- [Task directions]: From the entries below, reproduce exactly the lines from the one with "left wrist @" through the one with "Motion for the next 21", both included, without images.

(Stored data begins)

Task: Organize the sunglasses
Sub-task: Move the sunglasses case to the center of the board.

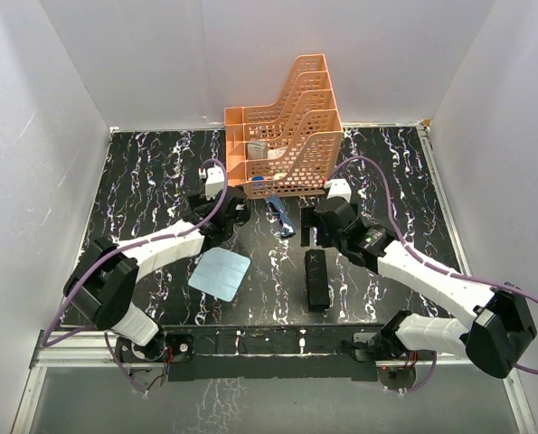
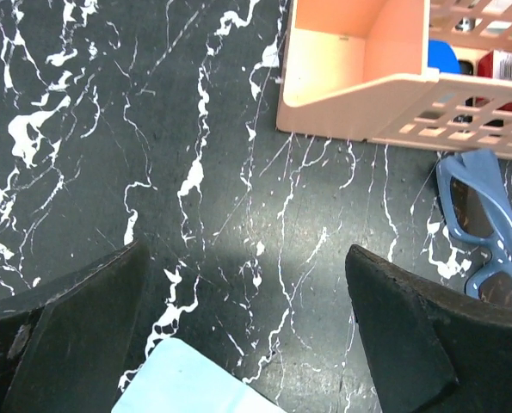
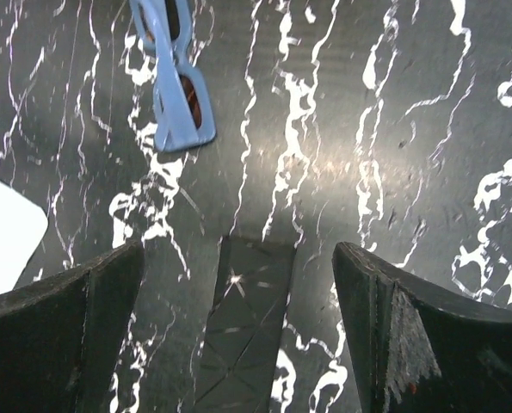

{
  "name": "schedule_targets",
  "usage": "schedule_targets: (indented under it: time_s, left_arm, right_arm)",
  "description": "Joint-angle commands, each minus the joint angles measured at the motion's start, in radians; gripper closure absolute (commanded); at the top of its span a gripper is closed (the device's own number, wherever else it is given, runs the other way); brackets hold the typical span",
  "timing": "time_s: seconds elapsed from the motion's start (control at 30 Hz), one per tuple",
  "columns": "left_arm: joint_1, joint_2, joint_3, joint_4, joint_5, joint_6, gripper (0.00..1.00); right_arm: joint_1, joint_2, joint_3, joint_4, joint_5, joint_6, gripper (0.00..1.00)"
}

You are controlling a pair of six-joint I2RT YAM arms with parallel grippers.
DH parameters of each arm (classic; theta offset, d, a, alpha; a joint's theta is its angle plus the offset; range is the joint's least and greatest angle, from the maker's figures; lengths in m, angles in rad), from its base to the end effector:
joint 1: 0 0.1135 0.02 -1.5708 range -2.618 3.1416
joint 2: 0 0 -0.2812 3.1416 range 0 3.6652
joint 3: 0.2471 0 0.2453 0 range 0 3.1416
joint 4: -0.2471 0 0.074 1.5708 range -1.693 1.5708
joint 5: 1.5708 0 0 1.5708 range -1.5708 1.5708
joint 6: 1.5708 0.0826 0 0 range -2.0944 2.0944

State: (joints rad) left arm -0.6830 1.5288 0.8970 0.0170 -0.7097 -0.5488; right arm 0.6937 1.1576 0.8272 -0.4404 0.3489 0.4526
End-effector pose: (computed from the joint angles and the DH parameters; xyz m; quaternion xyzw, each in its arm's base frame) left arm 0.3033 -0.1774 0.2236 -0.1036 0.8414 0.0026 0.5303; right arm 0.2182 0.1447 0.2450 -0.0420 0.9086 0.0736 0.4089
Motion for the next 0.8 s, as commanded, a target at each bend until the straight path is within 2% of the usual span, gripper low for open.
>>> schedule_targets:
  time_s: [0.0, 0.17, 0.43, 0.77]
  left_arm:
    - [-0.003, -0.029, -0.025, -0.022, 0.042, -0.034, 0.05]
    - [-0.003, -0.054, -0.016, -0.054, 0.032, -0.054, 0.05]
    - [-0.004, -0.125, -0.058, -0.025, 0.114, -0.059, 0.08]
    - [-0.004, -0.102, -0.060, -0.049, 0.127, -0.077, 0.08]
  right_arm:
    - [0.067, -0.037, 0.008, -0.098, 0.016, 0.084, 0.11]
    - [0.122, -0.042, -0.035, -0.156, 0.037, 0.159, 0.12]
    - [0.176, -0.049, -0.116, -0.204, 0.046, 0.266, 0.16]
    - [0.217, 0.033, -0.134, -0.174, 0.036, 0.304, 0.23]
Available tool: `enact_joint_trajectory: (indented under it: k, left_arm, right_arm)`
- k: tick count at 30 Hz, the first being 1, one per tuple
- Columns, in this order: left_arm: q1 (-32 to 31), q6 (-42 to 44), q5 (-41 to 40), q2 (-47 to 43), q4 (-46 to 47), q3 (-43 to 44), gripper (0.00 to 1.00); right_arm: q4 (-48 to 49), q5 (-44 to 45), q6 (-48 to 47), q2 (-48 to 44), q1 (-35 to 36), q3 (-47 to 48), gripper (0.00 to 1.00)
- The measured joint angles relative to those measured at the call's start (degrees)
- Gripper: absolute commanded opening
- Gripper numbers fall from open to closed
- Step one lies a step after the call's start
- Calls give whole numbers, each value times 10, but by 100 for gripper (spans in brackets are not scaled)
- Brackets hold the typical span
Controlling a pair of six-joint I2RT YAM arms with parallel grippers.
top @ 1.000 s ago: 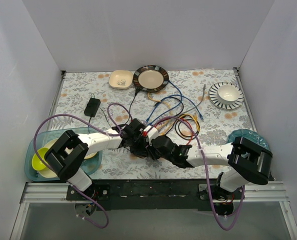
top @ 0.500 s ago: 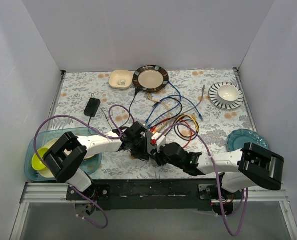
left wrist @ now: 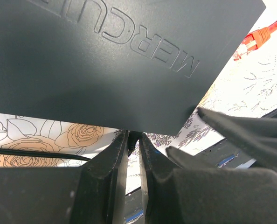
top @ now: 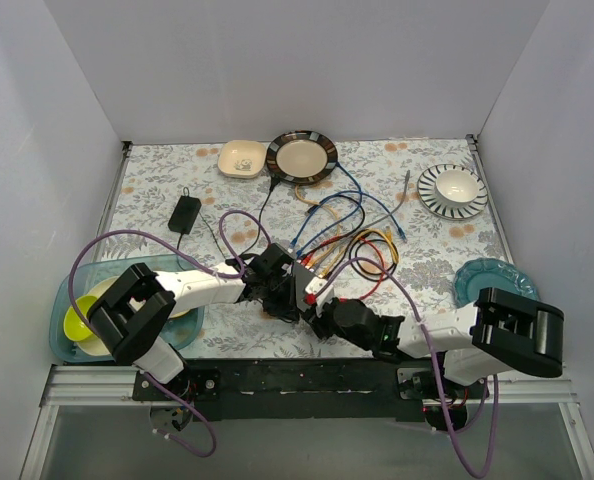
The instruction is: Pull the plug from the switch port
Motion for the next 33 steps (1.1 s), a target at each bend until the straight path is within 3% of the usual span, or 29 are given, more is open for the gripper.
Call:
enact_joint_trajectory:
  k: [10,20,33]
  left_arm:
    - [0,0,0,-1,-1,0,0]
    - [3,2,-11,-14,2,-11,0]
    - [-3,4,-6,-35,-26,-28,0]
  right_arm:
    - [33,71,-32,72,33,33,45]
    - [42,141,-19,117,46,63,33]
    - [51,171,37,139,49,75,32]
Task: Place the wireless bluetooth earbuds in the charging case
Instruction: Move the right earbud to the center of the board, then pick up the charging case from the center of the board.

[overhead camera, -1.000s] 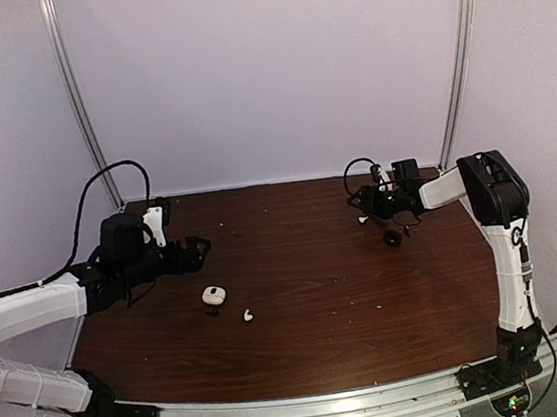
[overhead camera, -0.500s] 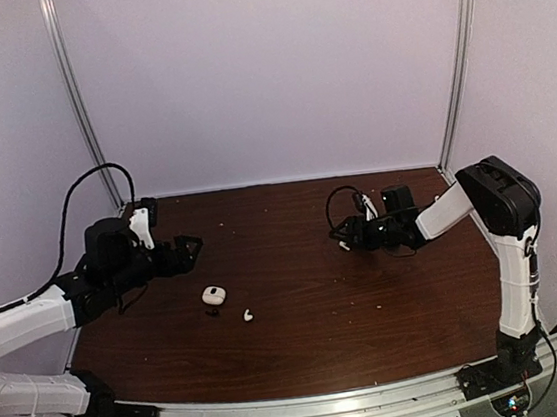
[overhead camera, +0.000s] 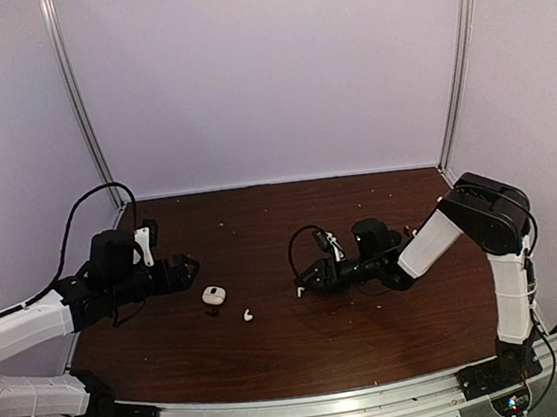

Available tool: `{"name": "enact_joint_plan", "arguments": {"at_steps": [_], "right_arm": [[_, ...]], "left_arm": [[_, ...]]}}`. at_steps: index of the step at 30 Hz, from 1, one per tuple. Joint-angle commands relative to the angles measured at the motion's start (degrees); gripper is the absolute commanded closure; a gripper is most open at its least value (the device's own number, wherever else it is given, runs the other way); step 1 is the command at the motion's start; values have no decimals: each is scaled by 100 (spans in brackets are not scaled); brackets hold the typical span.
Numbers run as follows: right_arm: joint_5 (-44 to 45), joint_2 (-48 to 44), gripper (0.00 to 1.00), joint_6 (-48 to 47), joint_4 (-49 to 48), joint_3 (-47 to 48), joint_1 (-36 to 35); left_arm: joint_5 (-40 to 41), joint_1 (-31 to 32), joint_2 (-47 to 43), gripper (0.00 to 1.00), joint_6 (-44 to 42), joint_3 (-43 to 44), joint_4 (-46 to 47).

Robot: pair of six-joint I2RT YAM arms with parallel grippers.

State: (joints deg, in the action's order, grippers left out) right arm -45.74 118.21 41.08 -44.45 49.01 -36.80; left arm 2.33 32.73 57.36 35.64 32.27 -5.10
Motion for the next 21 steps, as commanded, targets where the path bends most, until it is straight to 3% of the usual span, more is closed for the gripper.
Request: {"name": "enact_joint_plan", "arguments": {"at_steps": [1,8,14,21], "right_arm": [[-141,173,36,374,-409,-125,-465],[-363,-211,37,806,-1125,-271,-633],[198,-994,33,-363,455,-108,-404],[264,-1605,31,-891,1188,-159,107]], "left_arm": [[60,32,154,6,301,-55,-671],[-128,32,807,25,76,169,-1128],[-214,44,1806,32,-373,600,-1114],[-547,109,2348,29,-690,872,-766]]}}
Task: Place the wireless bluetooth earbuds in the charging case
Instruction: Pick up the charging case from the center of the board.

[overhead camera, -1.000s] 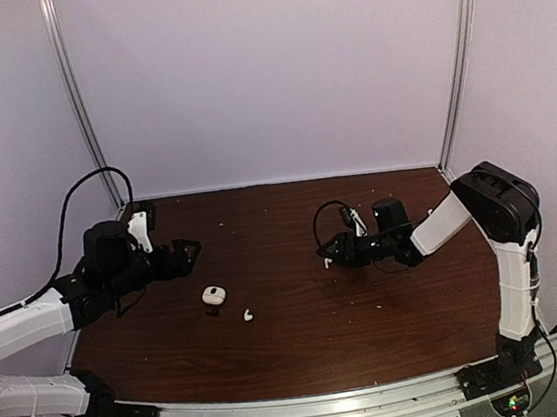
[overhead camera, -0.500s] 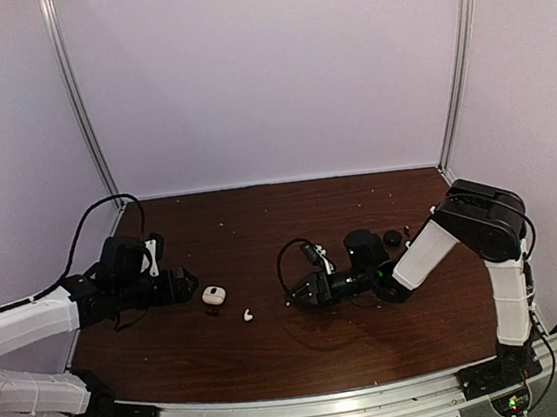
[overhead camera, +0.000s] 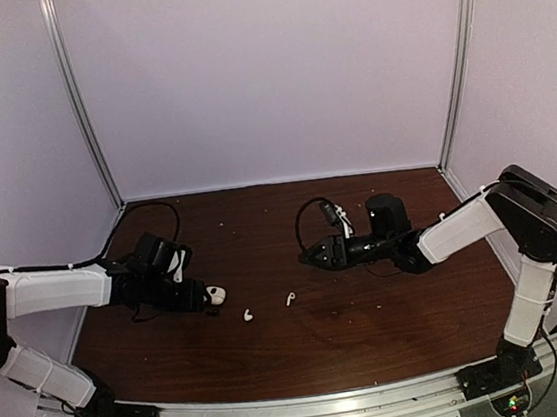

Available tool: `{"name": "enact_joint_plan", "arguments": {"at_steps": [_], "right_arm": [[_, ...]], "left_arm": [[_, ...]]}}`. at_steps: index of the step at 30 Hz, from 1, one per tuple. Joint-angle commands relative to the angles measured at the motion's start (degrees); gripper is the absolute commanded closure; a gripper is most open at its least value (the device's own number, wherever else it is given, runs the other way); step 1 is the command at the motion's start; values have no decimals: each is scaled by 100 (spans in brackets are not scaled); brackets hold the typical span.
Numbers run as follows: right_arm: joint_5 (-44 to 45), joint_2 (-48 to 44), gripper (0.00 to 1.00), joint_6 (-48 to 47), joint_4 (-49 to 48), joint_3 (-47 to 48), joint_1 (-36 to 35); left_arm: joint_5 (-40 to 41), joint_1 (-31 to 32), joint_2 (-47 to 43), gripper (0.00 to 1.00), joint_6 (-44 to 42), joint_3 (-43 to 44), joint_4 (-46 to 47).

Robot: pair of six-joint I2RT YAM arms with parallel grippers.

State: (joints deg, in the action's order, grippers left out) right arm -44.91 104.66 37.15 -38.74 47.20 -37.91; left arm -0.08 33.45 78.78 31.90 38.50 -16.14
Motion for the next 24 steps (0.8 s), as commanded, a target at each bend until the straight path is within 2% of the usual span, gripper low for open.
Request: {"name": "enact_joint_plan", "arguments": {"at_steps": [1,7,15,24], "right_arm": [[184,-306,30,-551,695,18,273],[138,-476,29,-647,855,0,432],[122,-667,29,-709,932,-121,706],[-33,-872,28,-722,975,-299,1171]], "left_arm": [[-351,46,274,28,-375,268,399],[-374,136,737,26,-568,411,578],[176,272,1396,26,-665,804,546],[748,530,2106,32,-784,1340,267]]}}
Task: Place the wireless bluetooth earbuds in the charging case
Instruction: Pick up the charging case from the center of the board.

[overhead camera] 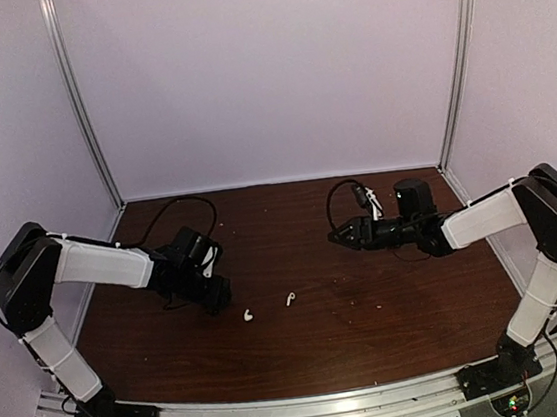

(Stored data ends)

- [Result of this task]:
left wrist @ now: 
top @ now: 
The instruction is: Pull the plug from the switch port
Motion for the next 33 steps (1.1 s), a target at each bend until the straight path is within 3% of the usual span, or 29 are given, more is open for the gripper.
Call:
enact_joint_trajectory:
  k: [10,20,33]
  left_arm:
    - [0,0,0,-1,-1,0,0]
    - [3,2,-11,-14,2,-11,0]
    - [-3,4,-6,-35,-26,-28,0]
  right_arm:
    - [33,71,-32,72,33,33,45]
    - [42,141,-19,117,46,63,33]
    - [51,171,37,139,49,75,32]
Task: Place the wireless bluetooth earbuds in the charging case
Instruction: Move the right earbud to the center of the board, then pick up the charging case from the center of the board.

[overhead camera, -1.000s] 
[overhead camera, -0.500s] 
[overhead camera, +0.000s] 

Available tool: `{"name": "enact_joint_plan", "arguments": {"at_steps": [_], "right_arm": [[_, ...]], "left_arm": [[_, ...]]}}`. at_steps: index of the step at 30 Hz, from 1, one per tuple. Joint-angle commands relative to the angles measured at the motion's start (degrees); gripper is the absolute commanded closure; a gripper is most open at its least value (the device's own number, wherever else it is given, runs the other way); step 1 is the command at the motion's start; values have no decimals: each is scaled by 100 (spans in brackets are not scaled); brackets hold the typical span.
Numbers run as follows: right_arm: joint_5 (-44 to 45), joint_2 (-48 to 44), gripper (0.00 to 1.00), joint_6 (-48 to 47), joint_4 (-49 to 48), joint_3 (-47 to 48), joint_1 (-36 to 35); left_arm: joint_5 (-40 to 41), joint_1 (-31 to 32), joint_2 (-47 to 43), gripper (0.00 to 1.00), joint_6 (-44 to 42), joint_3 (-43 to 44), joint_4 (-46 to 47).

Robot: pair of six-joint I2RT YAM arms with parallel grippers.

State: (joints deg, in the action's order, grippers left out) right arm -45.74 118.21 41.08 -44.45 49.01 -36.80; left arm 2.33 32.73 57.36 35.64 32.27 -5.10
Motion for the next 21 steps, as commanded, targets where the path bends most, until it is straight to 3% of the usual span, more is closed for the gripper.

This answer is now complete.